WORK ORDER
Only the lines containing "pixel" belong in the answer; find them in the material below.

--*--

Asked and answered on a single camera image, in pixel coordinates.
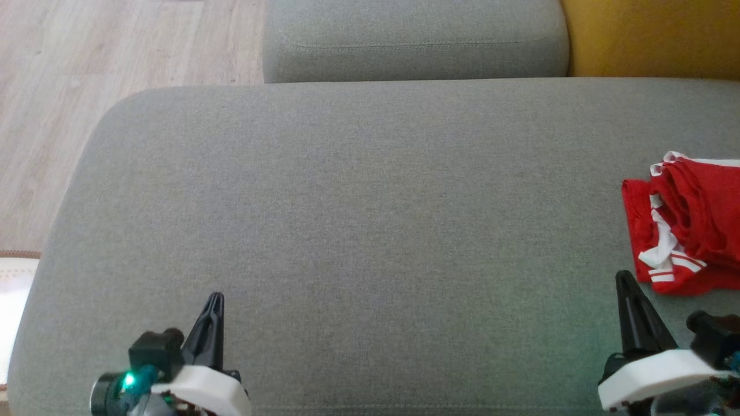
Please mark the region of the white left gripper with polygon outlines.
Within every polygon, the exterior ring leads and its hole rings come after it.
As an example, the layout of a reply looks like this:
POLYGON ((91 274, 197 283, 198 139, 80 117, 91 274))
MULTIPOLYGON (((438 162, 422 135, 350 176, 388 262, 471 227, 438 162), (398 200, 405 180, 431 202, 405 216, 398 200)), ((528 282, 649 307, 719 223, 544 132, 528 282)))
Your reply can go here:
POLYGON ((172 381, 153 385, 154 395, 169 394, 217 415, 251 415, 251 403, 241 382, 217 371, 224 369, 224 304, 223 293, 209 295, 183 342, 187 365, 172 381))

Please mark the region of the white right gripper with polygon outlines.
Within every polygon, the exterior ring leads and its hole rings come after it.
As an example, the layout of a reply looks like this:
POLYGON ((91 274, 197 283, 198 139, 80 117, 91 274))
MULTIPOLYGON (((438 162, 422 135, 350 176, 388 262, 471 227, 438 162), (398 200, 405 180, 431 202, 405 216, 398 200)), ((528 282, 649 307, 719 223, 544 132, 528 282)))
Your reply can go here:
POLYGON ((626 363, 600 382, 603 410, 623 409, 713 378, 735 377, 735 371, 717 369, 693 350, 677 348, 676 340, 631 272, 616 273, 616 294, 622 355, 658 354, 626 363))

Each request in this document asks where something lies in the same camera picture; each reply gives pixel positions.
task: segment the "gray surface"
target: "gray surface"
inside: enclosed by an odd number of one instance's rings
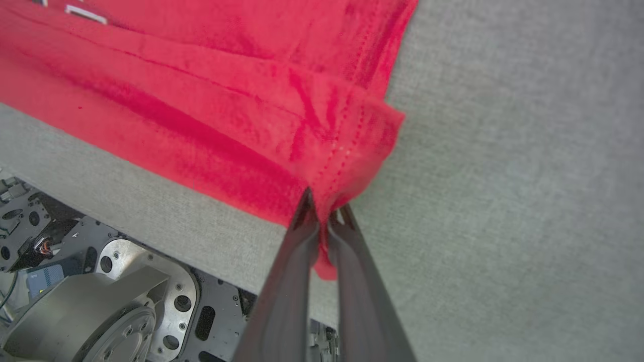
[[[354,210],[423,361],[644,359],[644,3],[424,1]],[[7,108],[0,164],[258,291],[283,230]],[[335,324],[335,284],[311,313]]]

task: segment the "stitching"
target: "stitching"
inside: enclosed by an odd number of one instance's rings
[[[346,116],[347,116],[347,112],[346,112],[346,111],[347,111],[347,109],[348,109],[348,107],[349,107],[349,98],[350,98],[350,97],[351,97],[351,94],[350,94],[350,95],[348,95],[348,96],[345,98],[345,106],[342,108],[342,121],[340,122],[340,127],[339,127],[339,128],[342,128],[342,125],[343,125],[344,123],[346,123]],[[331,163],[331,159],[333,158],[333,156],[335,156],[335,155],[336,155],[336,152],[337,152],[337,142],[338,142],[338,140],[339,140],[339,139],[340,139],[340,132],[339,132],[339,130],[336,130],[336,135],[335,135],[335,137],[333,138],[333,144],[331,145],[331,151],[330,151],[330,152],[329,152],[329,154],[328,154],[327,161],[325,162],[324,168],[320,170],[320,172],[317,174],[317,177],[315,177],[315,179],[314,179],[314,180],[313,180],[313,182],[311,183],[311,186],[312,186],[312,187],[315,187],[315,185],[316,185],[316,184],[317,184],[317,182],[320,180],[320,178],[322,178],[322,176],[323,176],[324,172],[328,169],[328,166],[329,166],[329,164]]]
[[[345,159],[342,160],[342,164],[340,164],[340,169],[337,170],[336,177],[333,179],[333,181],[328,187],[329,191],[333,190],[333,187],[336,185],[337,179],[340,177],[340,175],[342,175],[342,172],[345,170],[346,161],[349,159],[349,156],[353,152],[354,148],[358,145],[358,138],[360,137],[364,123],[365,123],[365,106],[360,105],[360,121],[358,122],[358,127],[355,131],[354,139],[353,141],[351,141],[351,148],[345,153]]]
[[[280,110],[280,111],[287,112],[287,113],[289,113],[289,114],[291,114],[291,115],[293,115],[293,116],[296,116],[296,117],[298,117],[298,118],[300,118],[300,119],[304,119],[304,117],[303,117],[302,115],[300,115],[299,113],[296,113],[296,112],[294,112],[294,111],[291,111],[291,110],[289,110],[289,109],[287,109],[287,108],[284,108],[284,107],[282,107],[282,106],[280,106],[280,105],[278,105],[278,104],[273,104],[272,102],[269,102],[269,101],[267,101],[267,100],[265,100],[265,99],[262,99],[262,98],[258,97],[257,95],[255,95],[255,94],[253,94],[253,93],[248,93],[248,92],[245,92],[245,91],[243,91],[243,90],[238,90],[238,89],[233,88],[233,87],[225,86],[225,85],[223,85],[223,84],[221,84],[221,83],[215,82],[215,81],[214,81],[214,80],[212,80],[212,79],[209,79],[209,78],[206,78],[206,77],[202,77],[201,75],[193,74],[193,73],[191,73],[191,72],[189,72],[189,71],[183,70],[183,69],[181,69],[181,68],[177,68],[176,66],[172,66],[172,65],[170,65],[170,64],[165,64],[165,63],[162,63],[162,62],[158,62],[158,61],[154,61],[154,60],[151,60],[151,59],[147,59],[147,58],[142,57],[142,56],[140,56],[140,55],[138,55],[138,54],[134,54],[134,53],[128,52],[127,50],[121,50],[121,49],[118,49],[118,48],[113,48],[113,47],[108,46],[108,45],[106,45],[106,44],[102,44],[102,43],[98,43],[98,42],[96,42],[96,41],[92,41],[91,39],[88,39],[88,38],[82,37],[82,36],[80,36],[80,35],[78,35],[78,34],[76,34],[76,33],[69,32],[69,31],[67,31],[67,30],[65,30],[65,29],[61,29],[61,28],[59,28],[58,26],[50,25],[50,24],[48,24],[48,23],[44,23],[44,22],[42,22],[42,21],[39,21],[39,20],[36,20],[36,19],[32,19],[32,18],[30,18],[30,17],[27,17],[27,16],[25,16],[25,15],[23,15],[23,14],[20,14],[20,13],[18,13],[18,12],[16,12],[16,11],[12,10],[12,9],[10,9],[10,8],[7,8],[7,7],[5,7],[5,6],[0,6],[0,7],[5,8],[7,11],[9,11],[9,12],[13,13],[15,16],[20,17],[21,19],[23,19],[23,20],[25,20],[25,21],[30,21],[30,22],[32,22],[32,23],[35,23],[35,24],[38,24],[38,25],[41,25],[41,26],[45,26],[45,27],[47,27],[47,28],[51,28],[51,29],[57,30],[58,32],[65,33],[65,34],[67,34],[67,35],[69,35],[69,36],[72,36],[72,37],[76,37],[76,38],[78,38],[78,39],[81,39],[81,40],[83,40],[83,41],[86,41],[87,43],[93,44],[93,45],[98,46],[98,47],[103,48],[103,49],[108,49],[108,50],[111,50],[111,51],[113,51],[113,52],[117,52],[117,53],[123,53],[123,54],[125,54],[125,55],[130,56],[130,57],[134,57],[134,58],[136,58],[136,59],[138,59],[138,60],[140,60],[140,61],[142,61],[142,62],[146,62],[146,63],[149,63],[149,64],[154,64],[154,65],[156,65],[156,66],[161,66],[161,67],[164,67],[164,68],[168,68],[168,69],[170,69],[170,70],[173,70],[173,71],[177,71],[177,72],[179,72],[179,73],[183,73],[183,74],[185,74],[185,75],[187,75],[187,76],[189,76],[189,77],[193,77],[193,78],[199,79],[200,81],[208,82],[208,83],[212,84],[213,86],[216,86],[216,87],[222,88],[222,89],[227,90],[227,91],[229,91],[229,92],[231,92],[231,93],[235,93],[235,94],[243,95],[243,96],[245,96],[245,97],[247,97],[247,98],[254,99],[254,100],[259,100],[260,102],[265,103],[266,105],[268,105],[268,106],[270,106],[270,107],[272,107],[272,108],[275,108],[275,109]]]
[[[362,41],[362,43],[360,44],[360,49],[358,49],[357,60],[355,61],[355,63],[354,63],[354,64],[353,64],[353,66],[352,66],[352,69],[351,69],[351,78],[350,78],[350,82],[353,82],[353,81],[355,80],[355,75],[356,75],[356,73],[357,73],[357,67],[358,67],[358,64],[360,63],[360,60],[363,58],[363,52],[364,52],[364,50],[365,50],[366,40],[367,40],[368,35],[372,32],[372,29],[373,29],[373,27],[374,27],[375,13],[376,13],[376,10],[378,9],[379,5],[380,5],[380,1],[379,1],[379,0],[376,0],[376,2],[375,2],[375,6],[373,7],[373,10],[372,10],[372,11],[371,11],[371,13],[370,13],[369,26],[368,26],[368,28],[367,28],[368,30],[365,32],[365,34],[364,34],[364,36],[363,36],[363,41]],[[347,111],[347,109],[348,109],[348,103],[349,103],[349,98],[350,98],[350,97],[351,97],[351,94],[347,95],[347,98],[345,99],[345,106],[344,106],[344,108],[342,109],[342,114],[343,114],[343,116],[342,116],[342,123],[340,124],[340,127],[339,127],[339,128],[342,128],[342,126],[346,123],[346,122],[345,122],[345,121],[346,121],[346,117],[347,117],[347,112],[346,112],[346,111]],[[333,182],[331,183],[331,186],[329,187],[329,190],[331,190],[331,187],[332,187],[332,186],[335,184],[335,182],[337,181],[337,177],[342,173],[342,170],[343,170],[343,168],[344,168],[344,166],[345,166],[345,164],[346,164],[346,160],[347,160],[348,156],[351,154],[351,151],[353,150],[353,148],[354,148],[354,147],[355,147],[355,145],[357,144],[357,137],[358,137],[358,135],[360,134],[360,129],[362,128],[363,121],[364,121],[364,116],[365,116],[365,107],[364,107],[364,104],[360,106],[360,109],[361,109],[360,121],[358,122],[358,130],[356,131],[356,133],[355,133],[355,135],[354,135],[354,141],[353,141],[352,146],[351,146],[352,148],[351,148],[349,151],[347,151],[347,152],[346,152],[346,154],[345,154],[345,158],[344,158],[344,161],[343,161],[343,162],[342,162],[342,164],[340,165],[340,170],[338,171],[338,173],[337,173],[337,175],[336,175],[336,178],[335,178],[335,179],[333,180]],[[336,155],[336,153],[337,153],[337,142],[338,142],[338,140],[339,140],[339,131],[337,131],[337,132],[336,132],[336,136],[335,136],[335,138],[334,138],[334,140],[333,140],[333,144],[332,144],[332,146],[331,146],[331,151],[329,152],[329,156],[328,156],[328,158],[327,158],[327,161],[325,162],[325,166],[324,166],[324,168],[320,170],[320,172],[317,174],[317,177],[316,177],[316,178],[313,180],[313,182],[311,183],[311,186],[312,186],[313,188],[315,188],[315,185],[316,185],[316,184],[319,182],[319,180],[322,178],[323,173],[328,169],[329,164],[331,163],[331,159],[333,158],[333,156],[335,156],[335,155]]]

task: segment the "red t-shirt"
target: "red t-shirt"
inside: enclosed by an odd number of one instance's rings
[[[310,186],[326,220],[395,144],[416,0],[42,1],[0,0],[0,101],[260,218]]]

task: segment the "metal plate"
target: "metal plate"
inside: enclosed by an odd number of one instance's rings
[[[179,360],[181,362],[201,361],[204,358],[200,358],[200,354],[205,352],[224,361],[230,361],[246,327],[239,290],[202,271],[193,271],[193,273],[202,286],[202,293],[199,309],[190,325],[190,338],[187,339]],[[200,314],[206,307],[214,309],[215,317],[204,341],[198,338],[195,332]]]
[[[116,229],[85,216],[62,238],[60,251],[52,259],[43,260],[40,266],[73,259],[83,273],[93,272],[98,264],[99,252],[105,245],[112,240],[123,238],[126,237]]]
[[[102,260],[111,262],[111,270],[102,268]],[[172,262],[158,254],[147,251],[140,246],[125,240],[116,239],[103,248],[97,260],[96,272],[105,274],[117,280],[129,273],[148,265],[169,276],[168,287],[161,308],[156,308],[157,329],[152,336],[150,352],[147,359],[150,362],[168,362],[174,359],[184,344],[187,326],[198,303],[195,280],[181,265]],[[186,296],[190,307],[182,312],[175,307],[177,297]],[[175,349],[170,349],[164,343],[166,336],[173,336],[178,341]]]
[[[155,312],[139,307],[122,316],[90,349],[84,362],[144,362],[155,327]]]
[[[3,235],[0,240],[0,271],[9,271],[18,260],[18,250],[25,242],[36,238],[52,220],[37,196],[29,201],[29,198],[38,192],[40,191],[32,189],[6,205],[0,204],[0,218],[13,210],[22,210],[16,218],[3,220],[12,222],[9,226],[12,230],[8,236]],[[30,218],[31,213],[38,216]]]

--*--

ANSWER AREA
Asked and answered on a single camera image, in pixel coordinates.
Each request in this document asks where something lies in the same camera picture; each reply gives pixel positions.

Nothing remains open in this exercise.